* _Supplied information_:
========================================

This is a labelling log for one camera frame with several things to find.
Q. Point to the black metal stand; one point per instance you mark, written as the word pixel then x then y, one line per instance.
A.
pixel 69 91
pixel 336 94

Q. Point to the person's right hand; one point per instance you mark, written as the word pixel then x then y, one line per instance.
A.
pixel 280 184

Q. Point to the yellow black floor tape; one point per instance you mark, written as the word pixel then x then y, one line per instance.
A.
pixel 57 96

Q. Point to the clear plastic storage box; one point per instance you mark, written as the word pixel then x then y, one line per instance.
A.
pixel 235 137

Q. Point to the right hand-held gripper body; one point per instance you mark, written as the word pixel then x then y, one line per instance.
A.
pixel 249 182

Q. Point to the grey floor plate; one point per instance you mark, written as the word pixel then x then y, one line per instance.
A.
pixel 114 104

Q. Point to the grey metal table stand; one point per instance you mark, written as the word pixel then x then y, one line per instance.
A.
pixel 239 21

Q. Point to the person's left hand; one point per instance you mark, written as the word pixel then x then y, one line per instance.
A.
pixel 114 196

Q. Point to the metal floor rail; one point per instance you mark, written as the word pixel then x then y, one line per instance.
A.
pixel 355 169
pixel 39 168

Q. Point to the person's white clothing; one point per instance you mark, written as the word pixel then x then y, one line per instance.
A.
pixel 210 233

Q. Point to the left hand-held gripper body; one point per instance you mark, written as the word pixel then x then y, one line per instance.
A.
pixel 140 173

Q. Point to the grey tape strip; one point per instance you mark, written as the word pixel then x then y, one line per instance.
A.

========================================

* _What to do_: Filter the records above for lines containing the word "stand", and copy those lines.

* _Result for this exercise_:
Q. Point to the black metal stand; one point per instance you mark, written as the word pixel then x then y, one line per instance.
Q. Point to the grey metal table stand; one point per instance you mark, written as the word pixel then x then y, one line per instance.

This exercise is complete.